**Problem to work on:**
Tell how many lines of the data below have the string "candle" in them. Say nothing more.
========
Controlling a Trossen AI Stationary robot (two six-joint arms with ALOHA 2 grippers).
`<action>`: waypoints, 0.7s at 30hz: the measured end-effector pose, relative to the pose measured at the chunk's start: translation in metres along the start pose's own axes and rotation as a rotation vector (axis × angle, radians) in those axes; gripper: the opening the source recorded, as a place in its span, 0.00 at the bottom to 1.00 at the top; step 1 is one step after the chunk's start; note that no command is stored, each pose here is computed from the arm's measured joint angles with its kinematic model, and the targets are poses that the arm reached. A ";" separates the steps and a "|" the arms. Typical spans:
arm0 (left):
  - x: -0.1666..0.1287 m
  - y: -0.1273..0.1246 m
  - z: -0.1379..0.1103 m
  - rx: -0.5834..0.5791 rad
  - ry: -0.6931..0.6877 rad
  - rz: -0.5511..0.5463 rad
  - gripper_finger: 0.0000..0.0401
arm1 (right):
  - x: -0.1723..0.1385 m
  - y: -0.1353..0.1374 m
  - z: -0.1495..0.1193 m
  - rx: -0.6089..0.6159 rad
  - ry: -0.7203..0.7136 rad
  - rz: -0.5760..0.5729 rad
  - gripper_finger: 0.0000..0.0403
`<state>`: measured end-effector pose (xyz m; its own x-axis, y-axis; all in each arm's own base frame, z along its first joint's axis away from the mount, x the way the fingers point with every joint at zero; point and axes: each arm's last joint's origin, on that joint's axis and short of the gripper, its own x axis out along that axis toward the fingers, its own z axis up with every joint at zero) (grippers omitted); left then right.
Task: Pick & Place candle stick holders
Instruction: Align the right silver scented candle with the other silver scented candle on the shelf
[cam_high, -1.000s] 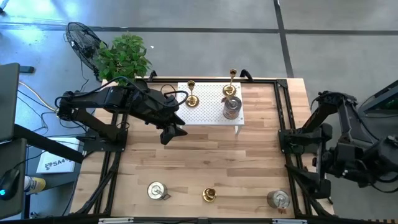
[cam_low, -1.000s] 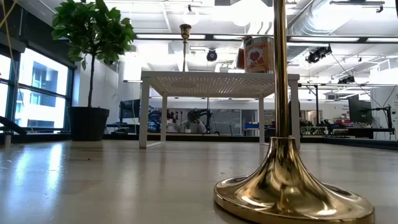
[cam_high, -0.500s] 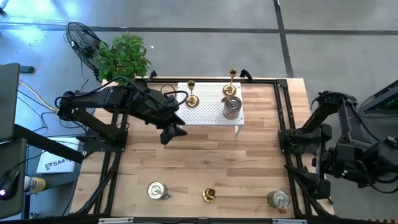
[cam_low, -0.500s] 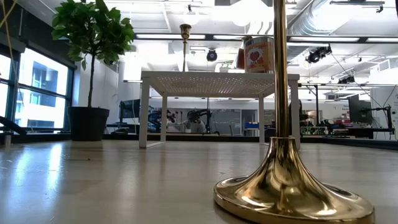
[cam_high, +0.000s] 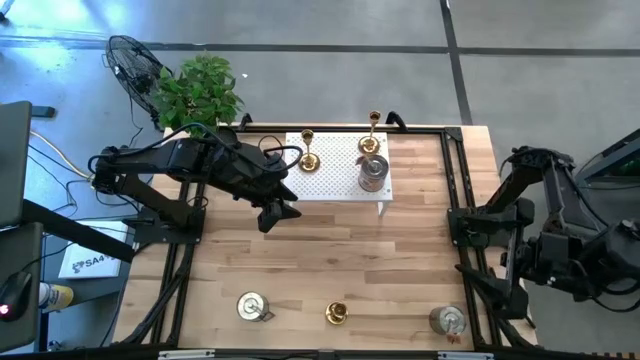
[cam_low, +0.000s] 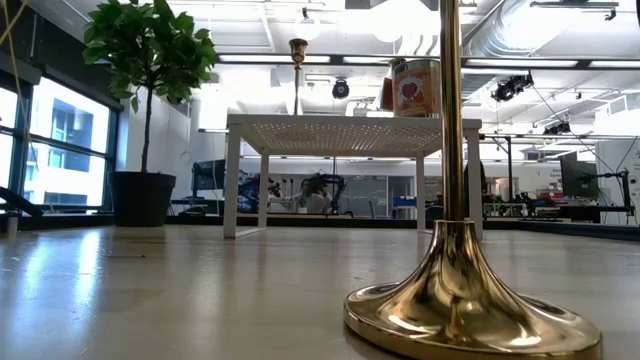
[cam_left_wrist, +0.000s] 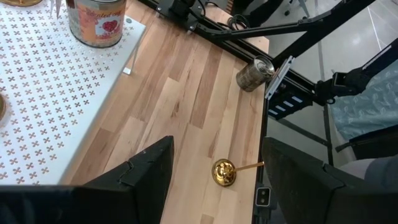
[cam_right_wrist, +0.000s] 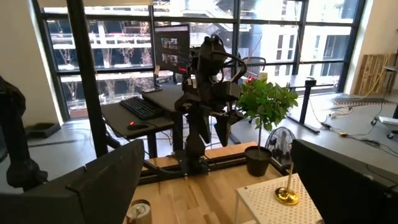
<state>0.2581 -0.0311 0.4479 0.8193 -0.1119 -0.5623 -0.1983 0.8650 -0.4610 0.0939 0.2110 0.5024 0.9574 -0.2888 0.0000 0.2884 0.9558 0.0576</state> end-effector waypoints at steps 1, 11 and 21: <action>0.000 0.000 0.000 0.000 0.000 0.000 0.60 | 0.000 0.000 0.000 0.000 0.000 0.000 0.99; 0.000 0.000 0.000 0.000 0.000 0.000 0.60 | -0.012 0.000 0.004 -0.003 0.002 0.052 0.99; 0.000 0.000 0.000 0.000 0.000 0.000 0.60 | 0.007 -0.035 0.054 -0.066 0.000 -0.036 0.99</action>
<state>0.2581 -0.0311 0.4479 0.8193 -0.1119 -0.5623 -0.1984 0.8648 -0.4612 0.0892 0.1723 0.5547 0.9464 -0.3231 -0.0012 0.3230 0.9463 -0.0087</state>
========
**Result of the exercise:**
2